• Bangalore
  • 15 May 2015
  • News
  • By Ayesha

Biodiversity Act and the cut-flower export

Floriculture industry is touted as a sun rise industry and government of India, has accorded it a 100 percent export oriented status, but the statistics does not seem to be very encouraging


The more it is used, the better it is conserved

India's export of cut flowers have declined from Rs 340 crore in 2007-08 to Rs 294 crore in 2009-10, stated a paper published in the journal of Asian Business Management by Ms Kirandeep Kaur and Mr Imran Saleem of GNIMS, Mumbai University.

Experts in the field believe that the volumes and quality along with the lack of infrastructure are the major deterrents in flagging off the export of cut flowers. Since flowers are perishable commodities, care is needed at the production level. Giving attention to production/productivity factors, quality of produce and availability of quality planting material, will encourage the business. Post-harvesmanagement systems and infrastructure also needed to be developed.

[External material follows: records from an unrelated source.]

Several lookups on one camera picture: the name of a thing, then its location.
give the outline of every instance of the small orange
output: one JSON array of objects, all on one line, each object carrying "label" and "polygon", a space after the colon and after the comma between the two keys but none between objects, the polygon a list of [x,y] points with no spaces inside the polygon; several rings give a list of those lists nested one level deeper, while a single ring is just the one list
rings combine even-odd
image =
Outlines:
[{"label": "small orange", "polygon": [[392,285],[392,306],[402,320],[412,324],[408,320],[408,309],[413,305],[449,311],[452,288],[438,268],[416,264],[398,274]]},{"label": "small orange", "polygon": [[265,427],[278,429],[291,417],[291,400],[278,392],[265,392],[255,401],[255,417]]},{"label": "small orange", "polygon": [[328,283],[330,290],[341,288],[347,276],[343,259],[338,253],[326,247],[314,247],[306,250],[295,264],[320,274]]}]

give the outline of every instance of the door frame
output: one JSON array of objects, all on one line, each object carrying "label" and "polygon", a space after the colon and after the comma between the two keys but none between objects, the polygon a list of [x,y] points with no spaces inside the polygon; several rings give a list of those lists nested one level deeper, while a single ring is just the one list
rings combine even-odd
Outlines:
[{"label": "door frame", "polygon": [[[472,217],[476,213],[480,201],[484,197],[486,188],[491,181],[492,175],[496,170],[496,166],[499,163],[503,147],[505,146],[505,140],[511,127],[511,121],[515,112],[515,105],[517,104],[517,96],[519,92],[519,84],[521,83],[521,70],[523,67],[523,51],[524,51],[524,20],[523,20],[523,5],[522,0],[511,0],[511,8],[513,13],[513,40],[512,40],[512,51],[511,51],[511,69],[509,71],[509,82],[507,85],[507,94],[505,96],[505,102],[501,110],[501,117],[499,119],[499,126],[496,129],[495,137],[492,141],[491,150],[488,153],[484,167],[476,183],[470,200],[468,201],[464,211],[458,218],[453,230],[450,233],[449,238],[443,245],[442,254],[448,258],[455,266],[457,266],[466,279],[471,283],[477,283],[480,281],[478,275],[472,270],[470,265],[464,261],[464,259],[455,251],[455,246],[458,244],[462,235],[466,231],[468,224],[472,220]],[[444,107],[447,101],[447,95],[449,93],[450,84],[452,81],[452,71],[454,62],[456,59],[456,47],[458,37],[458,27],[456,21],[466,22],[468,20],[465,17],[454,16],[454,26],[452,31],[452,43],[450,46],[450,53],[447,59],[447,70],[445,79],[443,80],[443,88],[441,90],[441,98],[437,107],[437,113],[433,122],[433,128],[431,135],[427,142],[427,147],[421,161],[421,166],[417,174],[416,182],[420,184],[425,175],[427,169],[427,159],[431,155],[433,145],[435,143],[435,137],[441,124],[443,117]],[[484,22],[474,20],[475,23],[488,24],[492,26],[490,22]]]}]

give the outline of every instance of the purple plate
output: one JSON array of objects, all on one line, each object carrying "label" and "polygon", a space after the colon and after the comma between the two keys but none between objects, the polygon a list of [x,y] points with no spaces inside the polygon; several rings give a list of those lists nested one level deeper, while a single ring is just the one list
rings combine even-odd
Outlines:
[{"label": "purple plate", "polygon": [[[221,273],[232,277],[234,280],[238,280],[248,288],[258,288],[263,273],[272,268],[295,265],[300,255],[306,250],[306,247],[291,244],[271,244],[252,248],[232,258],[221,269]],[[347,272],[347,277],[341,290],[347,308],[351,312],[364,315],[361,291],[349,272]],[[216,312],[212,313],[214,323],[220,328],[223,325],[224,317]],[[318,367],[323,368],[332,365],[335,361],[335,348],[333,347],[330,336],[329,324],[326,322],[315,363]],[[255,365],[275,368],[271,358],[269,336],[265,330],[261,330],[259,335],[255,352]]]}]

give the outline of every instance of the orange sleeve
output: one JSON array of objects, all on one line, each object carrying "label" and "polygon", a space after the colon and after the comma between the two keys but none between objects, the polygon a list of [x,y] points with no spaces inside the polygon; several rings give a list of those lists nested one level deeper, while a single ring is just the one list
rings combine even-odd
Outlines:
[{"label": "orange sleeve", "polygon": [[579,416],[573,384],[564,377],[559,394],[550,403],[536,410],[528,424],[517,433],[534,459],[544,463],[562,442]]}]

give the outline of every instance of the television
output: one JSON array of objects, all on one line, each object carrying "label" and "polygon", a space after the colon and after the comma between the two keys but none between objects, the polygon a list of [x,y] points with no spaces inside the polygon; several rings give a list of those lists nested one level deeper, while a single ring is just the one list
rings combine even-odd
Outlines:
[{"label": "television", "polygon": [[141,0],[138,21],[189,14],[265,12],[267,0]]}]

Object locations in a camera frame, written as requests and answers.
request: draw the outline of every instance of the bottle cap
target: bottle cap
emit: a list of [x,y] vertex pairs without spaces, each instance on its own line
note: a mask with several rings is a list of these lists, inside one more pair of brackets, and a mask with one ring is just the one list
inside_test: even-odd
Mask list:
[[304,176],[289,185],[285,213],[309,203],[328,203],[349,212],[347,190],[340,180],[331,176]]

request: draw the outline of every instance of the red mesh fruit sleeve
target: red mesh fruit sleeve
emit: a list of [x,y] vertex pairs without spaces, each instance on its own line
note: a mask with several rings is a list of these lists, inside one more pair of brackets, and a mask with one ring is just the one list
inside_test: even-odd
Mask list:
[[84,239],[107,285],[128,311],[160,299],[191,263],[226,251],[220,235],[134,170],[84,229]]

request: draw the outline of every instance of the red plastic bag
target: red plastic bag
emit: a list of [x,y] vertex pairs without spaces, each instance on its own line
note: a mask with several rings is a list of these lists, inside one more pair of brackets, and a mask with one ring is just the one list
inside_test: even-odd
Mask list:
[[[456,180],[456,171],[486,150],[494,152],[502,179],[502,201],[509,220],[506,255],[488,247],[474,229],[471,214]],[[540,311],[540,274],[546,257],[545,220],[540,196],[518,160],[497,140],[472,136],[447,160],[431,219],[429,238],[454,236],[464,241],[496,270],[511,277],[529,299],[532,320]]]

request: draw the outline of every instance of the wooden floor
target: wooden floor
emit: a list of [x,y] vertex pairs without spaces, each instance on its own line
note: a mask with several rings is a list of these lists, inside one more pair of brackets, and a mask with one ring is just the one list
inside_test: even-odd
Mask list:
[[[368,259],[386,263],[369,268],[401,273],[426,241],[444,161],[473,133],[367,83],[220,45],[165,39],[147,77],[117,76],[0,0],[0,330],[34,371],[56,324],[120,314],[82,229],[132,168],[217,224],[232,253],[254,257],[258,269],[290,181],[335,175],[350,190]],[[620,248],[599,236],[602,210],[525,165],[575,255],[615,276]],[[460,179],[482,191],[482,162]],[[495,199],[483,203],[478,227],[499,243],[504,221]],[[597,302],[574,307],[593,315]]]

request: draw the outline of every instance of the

"The shelf life of flowers needs considerable improvement. On-shelf management practices must be standardized and research should focus on lowering input costs and on improving low cost indigenous systems. Tissue culture and bio-technology hold a lot of promise and should be exploited to ensure better high yielding floral varieties with in-built resistance to plant diseases," according to a paper published in CAB (college of agricultural banking) calling by Mr EV Murray and Mr KRP Rao.

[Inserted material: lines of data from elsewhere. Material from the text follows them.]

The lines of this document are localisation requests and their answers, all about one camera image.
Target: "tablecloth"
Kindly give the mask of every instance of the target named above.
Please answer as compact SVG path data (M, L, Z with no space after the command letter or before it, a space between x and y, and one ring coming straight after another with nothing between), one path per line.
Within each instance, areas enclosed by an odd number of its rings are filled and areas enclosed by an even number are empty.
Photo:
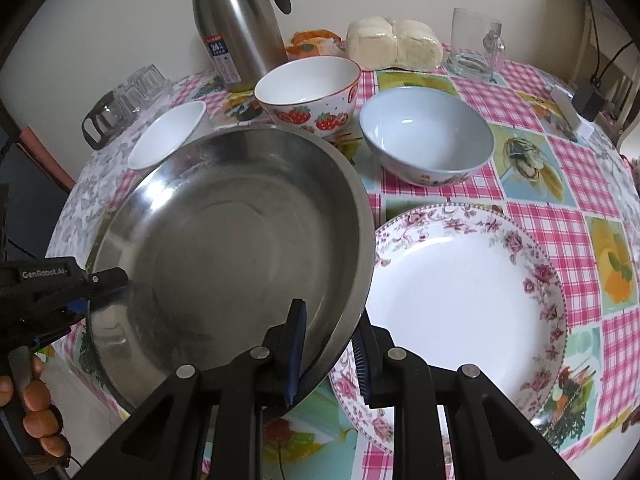
M477 203L513 219L546 251L566 297L568 352L588 338L589 351L600 364L580 405L565 410L545 433L571 460L640 418L640 199L628 169L599 127L588 142L572 134L550 100L555 84L562 82L513 61L487 83L459 78L445 68L431 74L362 73L356 110L378 91L414 85L458 96L488 121L496 139L494 157L456 186L414 187L386 172L362 140L357 121L331 141L361 176L377 226L422 204ZM270 122L250 92L227 94L214 73L177 82L136 124L94 153L66 202L47 256L71 255L81 266L90 266L92 248L111 213L144 176L127 170L133 145L159 113L190 100L206 102L216 128ZM534 182L517 171L509 154L523 147L544 161L545 178ZM126 416L97 373L84 323L57 342L56 349L103 402ZM288 480L383 480L391 475L392 457L357 434L327 380L287 415L283 428ZM265 432L265 478L281 478L275 443L284 442L282 435Z

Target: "white bowl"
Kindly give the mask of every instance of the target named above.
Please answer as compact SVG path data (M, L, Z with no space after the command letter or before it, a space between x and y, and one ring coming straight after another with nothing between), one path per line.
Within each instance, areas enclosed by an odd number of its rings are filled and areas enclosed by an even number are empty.
M212 125L203 101L192 101L171 108L158 117L142 134L129 153L132 170L159 164L182 145L211 132Z
M304 57L271 70L254 95L276 124L327 137L353 116L359 81L360 67L350 59Z
M458 184L494 153L494 134L482 116L431 88L380 92L362 107L360 126L382 165L416 186Z

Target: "metal screw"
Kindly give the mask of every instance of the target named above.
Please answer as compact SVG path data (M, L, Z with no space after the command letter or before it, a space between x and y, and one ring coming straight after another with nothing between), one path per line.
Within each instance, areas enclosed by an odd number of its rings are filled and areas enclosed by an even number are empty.
M196 369L192 365L182 365L175 371L175 374L181 379L189 379L193 377L194 373L196 373Z
M406 350L398 346L394 346L386 353L394 361L402 361L406 357Z
M462 365L462 373L470 379L475 379L480 376L480 368L476 365Z
M251 348L251 351L249 352L249 354L251 354L251 357L253 357L254 359L266 359L267 357L269 357L269 354L271 352L269 352L269 349L266 346L257 346L255 348Z

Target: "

In order to achieve this an extensive amount of research is needed. But, unfortunately, the NBA act does not make it conducive for research, as highlighted by the experts in the story. Series of long approvals which are time consuming and uncertainity stops anyone who wishes to do explore the field for research purpose.
The country's diverse agro-climatic conditions and geographical locations is suited for growing various types of flowers. India has a rich biodiversity and its proper utilization can be very beneficial both scientifically and economically to the country. But, in a zeal to protect it from exploitation, the Act is proving to be suicidal.

Biodiversity resources are renewable resources and as suggested by Dr Ramaswamy, dean, inStem, the best way to conserve these is to make it commercially an important thing. The more it is used, the better it is conserved.